We know that if there is an interval where an object has a change of position in a given time, the speed can be calculated, which is nothing more than a slope. However, to calculate it we need the coordinates of the end point and the coordinates of the initial point. . The surrounding reality of this physical condition made us think about the existing need to want to calculate the speed of a graph in the Cartesian plane knowing a single point, that is, to calculate the speed at an instant of time, the problem that arose at that historical moment. was:
How to calculate the speed of a moving object if only one point on the position versus time graph is known?

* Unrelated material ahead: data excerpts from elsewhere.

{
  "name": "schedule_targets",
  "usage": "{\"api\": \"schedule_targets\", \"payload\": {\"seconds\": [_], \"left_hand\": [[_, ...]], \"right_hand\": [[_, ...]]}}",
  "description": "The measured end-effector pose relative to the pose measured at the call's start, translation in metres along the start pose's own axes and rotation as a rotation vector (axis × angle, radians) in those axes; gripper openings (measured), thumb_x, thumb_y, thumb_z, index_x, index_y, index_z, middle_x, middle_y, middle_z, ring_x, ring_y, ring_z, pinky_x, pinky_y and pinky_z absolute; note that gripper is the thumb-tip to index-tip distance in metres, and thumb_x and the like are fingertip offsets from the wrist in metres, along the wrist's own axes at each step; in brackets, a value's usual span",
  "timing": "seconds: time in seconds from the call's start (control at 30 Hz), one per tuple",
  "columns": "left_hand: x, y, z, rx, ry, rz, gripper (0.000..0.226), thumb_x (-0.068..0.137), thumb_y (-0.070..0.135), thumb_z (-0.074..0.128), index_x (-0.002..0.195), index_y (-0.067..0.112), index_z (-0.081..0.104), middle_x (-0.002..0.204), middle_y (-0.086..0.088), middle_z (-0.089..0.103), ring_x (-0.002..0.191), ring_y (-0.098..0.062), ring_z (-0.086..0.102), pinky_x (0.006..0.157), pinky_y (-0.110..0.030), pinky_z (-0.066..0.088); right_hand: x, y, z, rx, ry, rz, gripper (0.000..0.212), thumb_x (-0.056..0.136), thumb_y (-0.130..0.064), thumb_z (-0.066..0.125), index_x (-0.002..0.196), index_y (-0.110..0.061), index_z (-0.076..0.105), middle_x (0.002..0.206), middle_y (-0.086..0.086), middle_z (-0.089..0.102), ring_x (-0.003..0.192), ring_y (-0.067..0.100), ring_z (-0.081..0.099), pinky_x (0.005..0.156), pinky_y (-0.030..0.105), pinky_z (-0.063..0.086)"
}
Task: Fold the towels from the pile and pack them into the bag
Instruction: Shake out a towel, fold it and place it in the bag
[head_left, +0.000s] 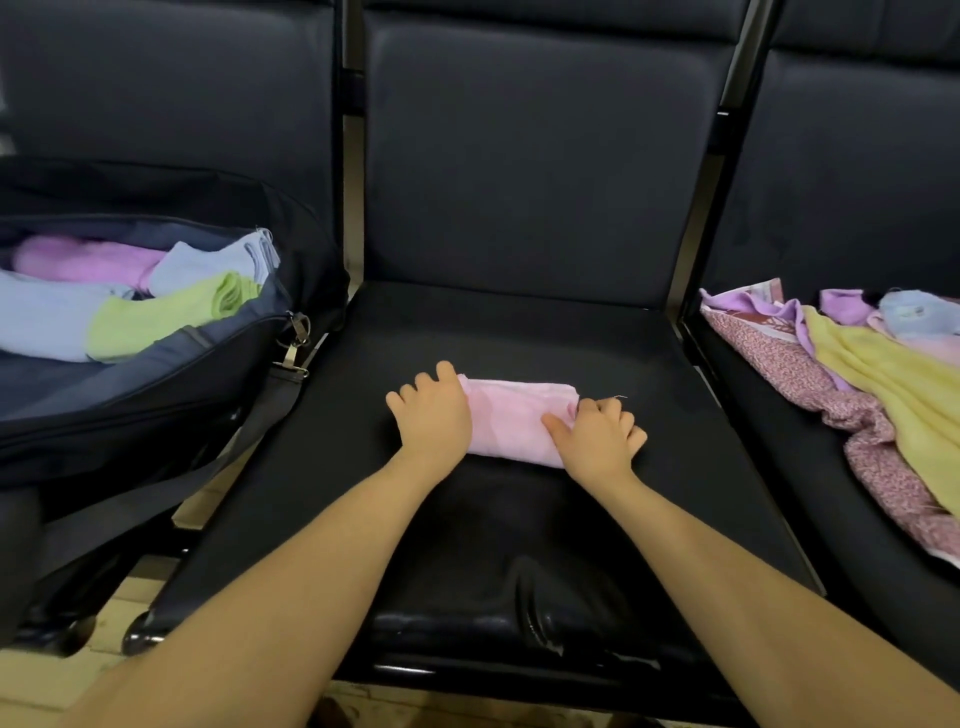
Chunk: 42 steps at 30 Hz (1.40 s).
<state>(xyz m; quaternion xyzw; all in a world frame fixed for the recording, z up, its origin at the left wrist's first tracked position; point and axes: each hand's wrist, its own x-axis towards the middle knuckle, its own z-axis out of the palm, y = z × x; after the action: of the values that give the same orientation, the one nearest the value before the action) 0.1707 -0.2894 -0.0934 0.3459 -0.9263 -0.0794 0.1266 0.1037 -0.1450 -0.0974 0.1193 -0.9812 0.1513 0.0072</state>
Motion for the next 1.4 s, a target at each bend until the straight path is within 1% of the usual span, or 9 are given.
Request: {"api": "schedule_targets", "payload": {"seconds": [0.27,0.4,0.5,0.73,0.83,0.97,1.1,1.27,1.4], "left_hand": [[-0.028,-0.031,-0.014,0.082,0.081,0.177,0.032,0.099,0.017,0.041,0.129,0.01,0.039,0.115,-0.007,0.053,0.089,-0.022,0.058,0.085,-0.035,0.036],[-0.038,-0.055,-0.035,0.126,0.379,0.257,0.036,0.057,0.016,0.086,0.085,0.008,0.065,0.064,-0.003,0.056,0.041,-0.017,0.047,0.054,-0.029,0.038],[-0.042,-0.078,-0.059,0.203,0.513,0.284,0.033,0.052,0.015,0.086,0.076,0.011,0.065,0.056,0.0,0.051,0.037,-0.017,0.043,0.051,-0.027,0.039],[-0.042,-0.129,-0.114,0.143,0.624,0.261,0.033,0.065,0.018,0.085,0.09,0.006,0.067,0.066,-0.007,0.061,0.046,-0.023,0.054,0.056,-0.032,0.044],[-0.032,-0.158,-0.133,0.124,0.636,0.233,0.032,0.066,0.015,0.084,0.09,0.005,0.065,0.065,-0.008,0.059,0.046,-0.027,0.053,0.055,-0.033,0.043],[-0.009,-0.203,-0.159,0.174,0.636,0.169,0.028,0.067,0.015,0.083,0.086,0.004,0.065,0.064,-0.011,0.059,0.046,-0.029,0.052,0.055,-0.033,0.042],[0.021,-0.262,-0.177,0.067,0.583,0.082,0.026,0.09,0.016,0.062,0.109,-0.002,0.06,0.087,-0.021,0.063,0.07,-0.038,0.058,0.067,-0.039,0.032],[0.061,-0.349,-0.178,0.183,0.683,0.114,0.029,0.069,0.005,0.082,0.088,-0.006,0.064,0.066,-0.019,0.059,0.044,-0.032,0.051,0.056,-0.04,0.044],[0.097,-0.418,-0.165,0.255,0.653,0.12,0.02,0.073,0.007,0.074,0.086,-0.005,0.063,0.065,-0.017,0.056,0.041,-0.03,0.048,0.058,-0.036,0.037]], "right_hand": [[-0.038,-0.006,-0.003,0.214,-0.006,-0.082,0.024,0.096,-0.039,0.048,0.099,-0.016,0.044,0.092,0.0,0.059,0.091,0.023,0.059,0.085,0.035,0.023],[-0.06,-0.024,-0.011,0.325,0.057,-0.12,0.019,0.096,-0.033,0.048,0.086,-0.017,0.043,0.082,-0.002,0.058,0.075,0.018,0.054,0.077,0.031,0.021],[-0.073,-0.049,-0.026,0.177,0.153,-0.169,0.023,0.098,-0.027,0.042,0.077,-0.018,0.038,0.071,-0.007,0.043,0.062,0.013,0.044,0.066,0.028,0.02],[-0.105,-0.107,-0.064,0.297,0.199,-0.325,0.028,0.098,-0.024,0.042,0.071,-0.024,0.035,0.09,0.007,0.063,0.082,0.024,0.061,0.078,0.035,0.028],[-0.109,-0.143,-0.074,0.383,0.138,-0.373,0.014,0.097,-0.026,0.044,0.086,-0.017,0.044,0.092,0.005,0.061,0.086,0.025,0.06,0.087,0.038,0.037],[-0.11,-0.207,-0.081,0.587,0.053,-0.39,0.02,0.094,-0.034,0.048,0.092,-0.013,0.048,0.088,0.003,0.059,0.085,0.027,0.06,0.088,0.047,0.048],[-0.105,-0.27,-0.074,0.569,0.03,-0.479,0.026,0.093,-0.039,0.052,0.092,-0.014,0.047,0.088,0.001,0.057,0.087,0.027,0.059,0.087,0.045,0.047],[-0.088,-0.352,-0.039,0.473,-0.008,-0.587,0.03,0.092,-0.046,0.054,0.08,-0.02,0.046,0.091,0.001,0.061,0.095,0.026,0.056,0.086,0.034,0.031],[-0.074,-0.414,0.007,0.385,-0.018,-0.603,0.042,0.089,-0.05,0.053,0.063,-0.024,0.034,0.082,0.002,0.057,0.097,0.027,0.054,0.085,0.038,0.024]]}}
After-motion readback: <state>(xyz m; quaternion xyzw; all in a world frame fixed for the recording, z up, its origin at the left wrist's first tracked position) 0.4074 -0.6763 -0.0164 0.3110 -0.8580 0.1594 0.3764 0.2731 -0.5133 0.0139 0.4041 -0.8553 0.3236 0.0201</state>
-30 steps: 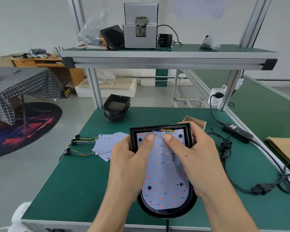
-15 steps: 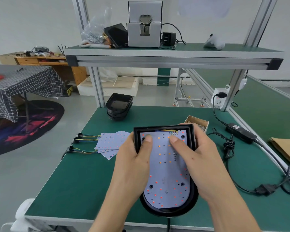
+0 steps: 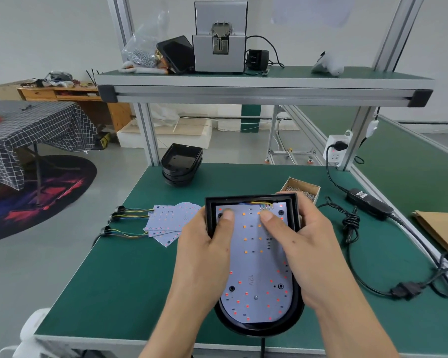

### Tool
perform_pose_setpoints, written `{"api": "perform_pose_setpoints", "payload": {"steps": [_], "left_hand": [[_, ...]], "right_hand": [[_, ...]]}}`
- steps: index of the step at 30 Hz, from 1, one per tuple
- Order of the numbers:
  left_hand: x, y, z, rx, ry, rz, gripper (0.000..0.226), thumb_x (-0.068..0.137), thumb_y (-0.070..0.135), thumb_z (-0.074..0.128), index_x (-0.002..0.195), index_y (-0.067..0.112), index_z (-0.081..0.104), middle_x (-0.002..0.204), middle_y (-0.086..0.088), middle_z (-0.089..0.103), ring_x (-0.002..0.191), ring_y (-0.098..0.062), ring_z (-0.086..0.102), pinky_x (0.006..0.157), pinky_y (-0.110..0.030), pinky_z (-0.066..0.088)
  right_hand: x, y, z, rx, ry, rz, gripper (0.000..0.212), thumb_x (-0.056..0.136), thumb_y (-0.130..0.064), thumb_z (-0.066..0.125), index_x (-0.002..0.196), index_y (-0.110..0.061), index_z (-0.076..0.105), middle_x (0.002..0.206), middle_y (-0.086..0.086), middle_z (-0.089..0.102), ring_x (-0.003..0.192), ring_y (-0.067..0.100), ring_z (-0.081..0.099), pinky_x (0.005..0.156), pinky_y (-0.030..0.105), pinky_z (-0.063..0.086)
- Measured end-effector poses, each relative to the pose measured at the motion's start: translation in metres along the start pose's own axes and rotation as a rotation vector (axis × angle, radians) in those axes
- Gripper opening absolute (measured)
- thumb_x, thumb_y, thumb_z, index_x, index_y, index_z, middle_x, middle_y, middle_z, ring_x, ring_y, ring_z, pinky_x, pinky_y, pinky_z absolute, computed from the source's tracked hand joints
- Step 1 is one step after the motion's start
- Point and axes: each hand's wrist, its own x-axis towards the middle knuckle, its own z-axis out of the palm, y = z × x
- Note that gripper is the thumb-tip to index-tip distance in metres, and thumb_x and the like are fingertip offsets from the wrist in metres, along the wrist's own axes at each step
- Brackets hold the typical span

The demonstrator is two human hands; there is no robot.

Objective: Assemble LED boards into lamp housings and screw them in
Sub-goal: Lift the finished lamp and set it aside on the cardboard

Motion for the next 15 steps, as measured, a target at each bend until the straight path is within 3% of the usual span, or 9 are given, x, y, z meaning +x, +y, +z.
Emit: {"api": "perform_pose_setpoints", "payload": {"steps": [4,9,11,13,15], "left_hand": [[0.0,0.002,0.001,-0.031,-0.007,-0.034,0.026,0.093,0.052,0.049,0.096,0.036,0.07,0.09,0.006,0.076,0.09,-0.026,0.07,0.086,-0.052,0.058],[0.001,0.0,-0.002,-0.151,-0.089,-0.165,0.029,0.091,0.05,0.053,0.104,0.033,0.073,0.106,0.004,0.078,0.108,-0.027,0.072,0.099,-0.058,0.054],[0.002,-0.001,-0.005,-0.209,-0.104,-0.24,0.03,0.09,0.049,0.056,0.105,0.03,0.073,0.111,0.001,0.078,0.113,-0.029,0.071,0.104,-0.058,0.051],[0.005,-0.002,-0.01,-0.265,-0.075,-0.306,0.027,0.091,0.046,0.06,0.105,0.028,0.074,0.115,-0.003,0.077,0.118,-0.032,0.068,0.107,-0.059,0.049],[0.008,-0.004,-0.015,-0.317,-0.043,-0.368,0.02,0.099,0.04,0.063,0.107,0.024,0.074,0.116,-0.007,0.077,0.119,-0.034,0.068,0.106,-0.06,0.05]], "right_hand": [[0.0,0.003,0.0,-0.012,-0.004,0.016,0.021,0.097,-0.008,0.069,0.093,-0.028,0.072,0.09,-0.001,0.078,0.081,0.015,0.074,0.066,0.02,0.055],[0.0,0.007,-0.003,-0.122,-0.025,0.074,0.012,0.097,-0.022,0.072,0.102,-0.032,0.071,0.1,-0.007,0.078,0.092,0.012,0.075,0.073,0.022,0.055],[-0.001,0.008,-0.007,-0.045,-0.086,0.18,0.028,0.088,-0.037,0.075,0.115,-0.032,0.069,0.108,-0.001,0.078,0.099,0.017,0.075,0.078,0.028,0.059],[-0.003,0.011,-0.013,-0.02,-0.104,0.245,0.051,0.081,-0.048,0.073,0.129,-0.034,0.066,0.116,0.016,0.073,0.108,0.03,0.071,0.095,0.043,0.058],[-0.008,0.017,-0.018,-0.028,-0.128,0.248,0.055,0.083,-0.047,0.07,0.136,-0.032,0.064,0.119,0.02,0.071,0.108,0.029,0.071,0.096,0.039,0.058]]}}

It was really a substantial problem because to calculate the slope of a line you need two points, the speed is a slope, therefore to calculate it you need the coordinates of the end point and the initial point. Under this need to want to calculate the speed in an instant of time, that is, knowing a single point, is what gives way to discovering mathematical knowledge that was there in existence but to be discovered, so the separation of the two realities makes that there was a before and after:
Before: calculation of the average speed knowing two points.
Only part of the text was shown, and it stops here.